Saved data entries:
◆ ◆ ◆ ◆ ◆

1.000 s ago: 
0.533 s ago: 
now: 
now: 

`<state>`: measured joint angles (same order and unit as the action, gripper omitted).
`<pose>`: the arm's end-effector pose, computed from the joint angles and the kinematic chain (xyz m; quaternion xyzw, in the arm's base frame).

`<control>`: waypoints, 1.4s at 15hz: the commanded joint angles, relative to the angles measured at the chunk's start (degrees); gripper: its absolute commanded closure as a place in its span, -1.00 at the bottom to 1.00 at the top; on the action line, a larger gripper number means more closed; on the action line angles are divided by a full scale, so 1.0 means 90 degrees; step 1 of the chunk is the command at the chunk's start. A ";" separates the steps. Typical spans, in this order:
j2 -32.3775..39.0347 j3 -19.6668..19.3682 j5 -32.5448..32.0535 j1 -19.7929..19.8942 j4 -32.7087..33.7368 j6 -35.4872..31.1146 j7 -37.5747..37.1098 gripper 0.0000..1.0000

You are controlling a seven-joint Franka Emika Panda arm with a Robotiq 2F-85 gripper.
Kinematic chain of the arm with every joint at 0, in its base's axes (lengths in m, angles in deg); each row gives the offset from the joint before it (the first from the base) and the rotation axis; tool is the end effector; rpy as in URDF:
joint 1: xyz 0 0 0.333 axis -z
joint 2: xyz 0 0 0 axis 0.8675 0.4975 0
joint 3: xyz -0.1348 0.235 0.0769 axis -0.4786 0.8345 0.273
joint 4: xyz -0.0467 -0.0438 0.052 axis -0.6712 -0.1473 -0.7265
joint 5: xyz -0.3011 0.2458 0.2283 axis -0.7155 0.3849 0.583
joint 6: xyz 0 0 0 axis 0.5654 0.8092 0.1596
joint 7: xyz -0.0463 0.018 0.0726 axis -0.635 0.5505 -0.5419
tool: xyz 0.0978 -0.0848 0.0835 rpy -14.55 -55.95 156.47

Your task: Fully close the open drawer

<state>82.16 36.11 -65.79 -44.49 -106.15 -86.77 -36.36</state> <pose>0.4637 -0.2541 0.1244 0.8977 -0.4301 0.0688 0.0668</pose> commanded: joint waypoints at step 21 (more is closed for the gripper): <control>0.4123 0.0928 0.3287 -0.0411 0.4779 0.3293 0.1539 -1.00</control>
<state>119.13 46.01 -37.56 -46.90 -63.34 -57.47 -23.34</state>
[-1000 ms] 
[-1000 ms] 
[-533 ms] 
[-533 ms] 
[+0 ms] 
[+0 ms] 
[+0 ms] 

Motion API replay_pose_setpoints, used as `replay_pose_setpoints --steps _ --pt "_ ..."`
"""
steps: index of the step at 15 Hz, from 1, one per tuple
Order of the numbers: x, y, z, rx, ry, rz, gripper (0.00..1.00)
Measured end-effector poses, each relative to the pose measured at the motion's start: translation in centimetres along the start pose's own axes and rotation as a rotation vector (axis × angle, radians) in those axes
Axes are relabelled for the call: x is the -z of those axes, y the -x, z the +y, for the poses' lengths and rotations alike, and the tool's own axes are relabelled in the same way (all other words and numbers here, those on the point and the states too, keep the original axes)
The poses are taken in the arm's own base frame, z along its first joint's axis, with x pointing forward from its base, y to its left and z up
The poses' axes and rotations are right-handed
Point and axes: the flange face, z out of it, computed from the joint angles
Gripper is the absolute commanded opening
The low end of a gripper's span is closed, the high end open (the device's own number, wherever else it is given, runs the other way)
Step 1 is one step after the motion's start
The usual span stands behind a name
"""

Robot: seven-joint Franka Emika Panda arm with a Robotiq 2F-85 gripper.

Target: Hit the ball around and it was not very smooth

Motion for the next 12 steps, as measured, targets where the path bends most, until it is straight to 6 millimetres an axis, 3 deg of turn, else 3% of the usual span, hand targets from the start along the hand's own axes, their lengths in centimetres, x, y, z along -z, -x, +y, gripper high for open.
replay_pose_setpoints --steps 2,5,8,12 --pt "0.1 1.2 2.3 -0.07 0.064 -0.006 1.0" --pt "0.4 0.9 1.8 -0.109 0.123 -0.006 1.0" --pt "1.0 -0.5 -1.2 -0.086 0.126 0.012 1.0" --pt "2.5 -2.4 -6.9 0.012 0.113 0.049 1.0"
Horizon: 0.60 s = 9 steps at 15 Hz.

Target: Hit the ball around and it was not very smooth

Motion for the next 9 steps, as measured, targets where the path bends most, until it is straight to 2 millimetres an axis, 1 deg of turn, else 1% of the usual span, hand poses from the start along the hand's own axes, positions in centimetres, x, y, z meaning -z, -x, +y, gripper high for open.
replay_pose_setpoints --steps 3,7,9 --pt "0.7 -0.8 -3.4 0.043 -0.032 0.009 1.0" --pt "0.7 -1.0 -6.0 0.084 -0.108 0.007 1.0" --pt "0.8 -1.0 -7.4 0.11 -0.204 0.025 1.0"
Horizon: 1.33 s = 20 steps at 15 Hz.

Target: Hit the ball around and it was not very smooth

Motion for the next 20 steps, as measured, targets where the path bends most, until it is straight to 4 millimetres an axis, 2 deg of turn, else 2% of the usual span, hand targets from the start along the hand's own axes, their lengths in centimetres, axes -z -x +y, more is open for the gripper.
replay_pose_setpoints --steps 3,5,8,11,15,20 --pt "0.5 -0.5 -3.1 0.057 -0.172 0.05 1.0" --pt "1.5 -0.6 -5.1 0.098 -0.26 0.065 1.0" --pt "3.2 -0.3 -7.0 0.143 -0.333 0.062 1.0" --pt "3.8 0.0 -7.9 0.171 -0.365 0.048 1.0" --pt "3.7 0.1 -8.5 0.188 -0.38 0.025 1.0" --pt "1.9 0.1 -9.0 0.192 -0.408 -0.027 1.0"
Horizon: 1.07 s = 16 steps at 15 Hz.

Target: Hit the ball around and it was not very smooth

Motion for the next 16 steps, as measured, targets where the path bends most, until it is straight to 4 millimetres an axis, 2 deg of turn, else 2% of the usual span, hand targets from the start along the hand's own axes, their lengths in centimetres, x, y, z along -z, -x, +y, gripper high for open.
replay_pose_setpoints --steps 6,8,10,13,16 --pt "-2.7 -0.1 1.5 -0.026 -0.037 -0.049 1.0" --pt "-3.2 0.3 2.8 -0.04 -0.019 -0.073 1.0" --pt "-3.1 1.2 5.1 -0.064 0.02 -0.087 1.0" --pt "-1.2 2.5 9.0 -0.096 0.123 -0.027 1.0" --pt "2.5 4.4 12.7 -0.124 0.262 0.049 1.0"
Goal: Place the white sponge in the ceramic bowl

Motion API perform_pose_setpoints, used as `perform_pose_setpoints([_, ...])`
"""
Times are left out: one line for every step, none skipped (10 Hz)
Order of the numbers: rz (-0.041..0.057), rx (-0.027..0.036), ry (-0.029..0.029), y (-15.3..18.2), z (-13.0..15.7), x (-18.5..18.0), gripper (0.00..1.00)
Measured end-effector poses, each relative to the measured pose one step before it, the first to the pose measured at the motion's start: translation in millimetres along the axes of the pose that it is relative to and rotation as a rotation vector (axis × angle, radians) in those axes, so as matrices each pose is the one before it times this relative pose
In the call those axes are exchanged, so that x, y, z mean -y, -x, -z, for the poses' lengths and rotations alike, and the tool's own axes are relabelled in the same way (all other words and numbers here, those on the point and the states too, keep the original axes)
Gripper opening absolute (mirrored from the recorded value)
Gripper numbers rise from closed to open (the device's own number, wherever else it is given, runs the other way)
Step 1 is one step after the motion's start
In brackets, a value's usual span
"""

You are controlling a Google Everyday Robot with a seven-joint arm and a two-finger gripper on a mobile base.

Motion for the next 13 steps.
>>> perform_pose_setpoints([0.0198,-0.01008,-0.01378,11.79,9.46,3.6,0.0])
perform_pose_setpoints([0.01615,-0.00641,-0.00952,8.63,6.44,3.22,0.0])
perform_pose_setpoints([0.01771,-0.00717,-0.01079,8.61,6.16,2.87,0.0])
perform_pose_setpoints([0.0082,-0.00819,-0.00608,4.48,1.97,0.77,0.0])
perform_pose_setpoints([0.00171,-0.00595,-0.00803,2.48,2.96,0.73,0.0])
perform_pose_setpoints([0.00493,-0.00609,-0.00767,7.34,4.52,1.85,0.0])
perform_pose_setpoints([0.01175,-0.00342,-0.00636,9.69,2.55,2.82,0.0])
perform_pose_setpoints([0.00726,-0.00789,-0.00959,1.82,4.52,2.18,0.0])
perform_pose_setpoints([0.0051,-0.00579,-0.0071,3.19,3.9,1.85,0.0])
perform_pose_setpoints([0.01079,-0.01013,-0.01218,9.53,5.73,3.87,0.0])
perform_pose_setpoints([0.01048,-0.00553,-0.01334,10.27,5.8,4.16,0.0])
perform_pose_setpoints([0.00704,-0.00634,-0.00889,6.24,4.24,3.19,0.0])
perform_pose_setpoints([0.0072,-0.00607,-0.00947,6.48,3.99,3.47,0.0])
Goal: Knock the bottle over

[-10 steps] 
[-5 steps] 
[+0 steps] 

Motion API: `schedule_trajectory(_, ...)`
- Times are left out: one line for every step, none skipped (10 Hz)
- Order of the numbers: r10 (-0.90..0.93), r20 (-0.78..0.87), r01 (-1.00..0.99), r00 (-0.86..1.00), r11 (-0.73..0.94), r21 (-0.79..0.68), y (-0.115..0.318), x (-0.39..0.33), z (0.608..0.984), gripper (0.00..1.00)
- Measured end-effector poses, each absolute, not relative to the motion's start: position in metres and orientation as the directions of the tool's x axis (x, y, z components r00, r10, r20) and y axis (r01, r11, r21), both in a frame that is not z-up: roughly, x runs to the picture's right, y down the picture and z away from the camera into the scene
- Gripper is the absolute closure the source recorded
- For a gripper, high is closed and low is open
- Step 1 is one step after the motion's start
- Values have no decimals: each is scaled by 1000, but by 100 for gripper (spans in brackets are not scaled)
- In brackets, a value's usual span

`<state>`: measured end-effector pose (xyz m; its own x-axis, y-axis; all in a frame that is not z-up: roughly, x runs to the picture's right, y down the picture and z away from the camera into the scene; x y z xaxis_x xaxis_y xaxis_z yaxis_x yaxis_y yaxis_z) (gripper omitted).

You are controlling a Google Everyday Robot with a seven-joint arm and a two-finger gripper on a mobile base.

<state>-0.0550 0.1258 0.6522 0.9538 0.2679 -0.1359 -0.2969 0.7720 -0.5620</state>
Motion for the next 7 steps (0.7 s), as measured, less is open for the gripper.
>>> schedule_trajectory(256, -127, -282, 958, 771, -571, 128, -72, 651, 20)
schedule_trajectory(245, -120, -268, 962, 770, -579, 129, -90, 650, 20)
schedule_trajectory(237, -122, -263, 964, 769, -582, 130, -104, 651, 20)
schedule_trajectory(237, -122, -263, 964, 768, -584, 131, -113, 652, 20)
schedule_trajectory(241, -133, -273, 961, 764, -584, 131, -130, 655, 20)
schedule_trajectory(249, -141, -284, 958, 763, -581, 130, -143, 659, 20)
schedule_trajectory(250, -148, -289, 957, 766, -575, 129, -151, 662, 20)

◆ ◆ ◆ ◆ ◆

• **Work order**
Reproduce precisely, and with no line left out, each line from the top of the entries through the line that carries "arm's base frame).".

• **Response**
1.000 s ago: 
0.533 s ago: 
now: 
now: 

`<state>`: measured joint angles (same order and unit as the action, gripper omitted).
`<pose>`: the arm's end-effector pose, computed from the joint angles and the kinematic chain (xyz m; quaternion xyzw, in the arm's base frame).

The output is complete.